The record reveals that during the relevant time, complainant was employed

as a Secretary GS-318-7 at the agency's Criminal Investigation Division,

Central District, Internal Revenue Service Fresno, California facility.

Complainant sought EEO counseling and subsequently filed a formal

complaint on March 3, 2000, and an amendment to the complaint, alleging

that she was discriminated against on the bases of her race (Hispanic)

and reprisal for prior EEO activity when:

(1) she was charged as being absent without official leave (AWOL)

from September 27, 1999 through November 5, 1999; and

she was charged as being AWOL from March 5, through June 30, June 2000.

At the conclusion of the investigation, complainant was informed of

her right to request a hearing before an EEOC Administrative Judge or

alternatively, to receive a final decision by the agency. Complainant

initially requested a hearing but later withdrew her request and asked

that the agency issue a final decision.

In its FAD, the agency concluded that complainant established a prima

facie case of discrimination based on reprisal because she engaged in

protected EEO activity, her supervisors were aware of her protected

EEO activity and subsequently, she was charged with being AWOL.

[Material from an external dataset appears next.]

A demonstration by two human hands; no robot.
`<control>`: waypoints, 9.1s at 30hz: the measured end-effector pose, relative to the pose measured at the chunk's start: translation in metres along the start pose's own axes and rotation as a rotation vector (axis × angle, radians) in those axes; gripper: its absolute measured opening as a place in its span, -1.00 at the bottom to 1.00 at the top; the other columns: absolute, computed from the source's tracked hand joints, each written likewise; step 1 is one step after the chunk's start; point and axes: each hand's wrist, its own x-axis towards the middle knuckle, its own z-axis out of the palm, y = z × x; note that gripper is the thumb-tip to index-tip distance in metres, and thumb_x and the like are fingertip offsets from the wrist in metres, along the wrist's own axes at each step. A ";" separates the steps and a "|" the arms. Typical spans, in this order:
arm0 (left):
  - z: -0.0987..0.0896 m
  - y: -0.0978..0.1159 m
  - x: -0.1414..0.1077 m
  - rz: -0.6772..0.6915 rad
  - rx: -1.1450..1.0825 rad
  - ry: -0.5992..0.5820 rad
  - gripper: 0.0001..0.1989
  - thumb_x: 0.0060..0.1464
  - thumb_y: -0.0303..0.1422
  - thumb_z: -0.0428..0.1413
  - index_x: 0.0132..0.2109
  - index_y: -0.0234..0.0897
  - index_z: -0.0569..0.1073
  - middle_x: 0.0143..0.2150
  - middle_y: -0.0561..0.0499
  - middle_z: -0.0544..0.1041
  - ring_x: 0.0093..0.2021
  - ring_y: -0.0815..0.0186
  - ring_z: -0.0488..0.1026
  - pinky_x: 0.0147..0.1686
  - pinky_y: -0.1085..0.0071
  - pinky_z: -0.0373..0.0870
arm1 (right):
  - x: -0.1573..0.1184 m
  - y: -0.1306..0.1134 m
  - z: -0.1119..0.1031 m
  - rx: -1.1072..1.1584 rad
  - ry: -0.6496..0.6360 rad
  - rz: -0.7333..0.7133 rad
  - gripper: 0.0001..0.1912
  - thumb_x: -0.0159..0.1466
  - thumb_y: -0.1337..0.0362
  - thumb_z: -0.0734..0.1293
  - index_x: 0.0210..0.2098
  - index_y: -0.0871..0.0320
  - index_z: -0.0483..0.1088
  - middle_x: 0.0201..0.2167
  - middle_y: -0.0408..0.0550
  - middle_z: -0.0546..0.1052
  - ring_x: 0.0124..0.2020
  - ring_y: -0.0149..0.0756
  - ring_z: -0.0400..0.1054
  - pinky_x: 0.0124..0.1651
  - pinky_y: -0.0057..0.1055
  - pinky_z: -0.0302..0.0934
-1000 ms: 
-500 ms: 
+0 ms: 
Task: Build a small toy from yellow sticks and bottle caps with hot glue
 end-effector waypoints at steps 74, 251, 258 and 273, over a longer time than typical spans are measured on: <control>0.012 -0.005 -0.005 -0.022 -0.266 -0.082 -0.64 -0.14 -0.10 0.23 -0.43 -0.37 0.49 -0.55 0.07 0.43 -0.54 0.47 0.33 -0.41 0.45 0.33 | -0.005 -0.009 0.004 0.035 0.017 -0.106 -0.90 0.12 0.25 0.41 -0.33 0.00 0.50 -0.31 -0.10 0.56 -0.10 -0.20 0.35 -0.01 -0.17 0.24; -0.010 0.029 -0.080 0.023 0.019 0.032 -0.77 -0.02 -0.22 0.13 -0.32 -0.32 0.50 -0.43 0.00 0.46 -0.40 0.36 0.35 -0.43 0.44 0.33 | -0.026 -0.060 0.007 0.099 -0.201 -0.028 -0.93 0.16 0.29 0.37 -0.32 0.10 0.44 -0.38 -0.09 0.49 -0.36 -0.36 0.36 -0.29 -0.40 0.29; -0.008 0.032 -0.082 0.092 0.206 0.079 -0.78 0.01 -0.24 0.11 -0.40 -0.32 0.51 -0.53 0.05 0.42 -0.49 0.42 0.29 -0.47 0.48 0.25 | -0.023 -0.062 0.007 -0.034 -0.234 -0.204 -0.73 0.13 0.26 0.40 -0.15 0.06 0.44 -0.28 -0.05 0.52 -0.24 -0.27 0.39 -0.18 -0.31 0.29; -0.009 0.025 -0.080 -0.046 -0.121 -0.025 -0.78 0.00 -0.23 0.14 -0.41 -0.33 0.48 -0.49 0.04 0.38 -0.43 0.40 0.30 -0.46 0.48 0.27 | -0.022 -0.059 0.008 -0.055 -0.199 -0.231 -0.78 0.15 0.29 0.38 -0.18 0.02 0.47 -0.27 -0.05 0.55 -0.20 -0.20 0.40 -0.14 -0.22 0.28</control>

Complainant also alleged the agency discriminated against her in its

decisions about leave because she was the only Hispanic female in her

group and was the only person being harassed before, during and after

she filed an EEO complaint.

The agency concluded however, that it had legitimate reasons for placing

complainant on AWOL based on complainant's failure to sufficiently

document the reasons for her absences and her failure to report to

work when instructed to do so by her first line supervisor (S1).

Although complainant claimed that she provided medical documentation

to support her continued absence, the agency concluded that her

documentation was vague and did not contain a diagnosis or prognosis

for her condition. Additionally, the agency found that complainant's

doctor's notes always released her to return to work without restrictions

but that complainant would obtain another extension as soon as she was

scheduled to return. The agency concluded that there was no connection

shown between complainant's protected activity and its placement of

complainant on AWOL. Instead, the agency found that complainant had

exceeded the maximum ceiling for the use of Leave Without Pay (LWOP)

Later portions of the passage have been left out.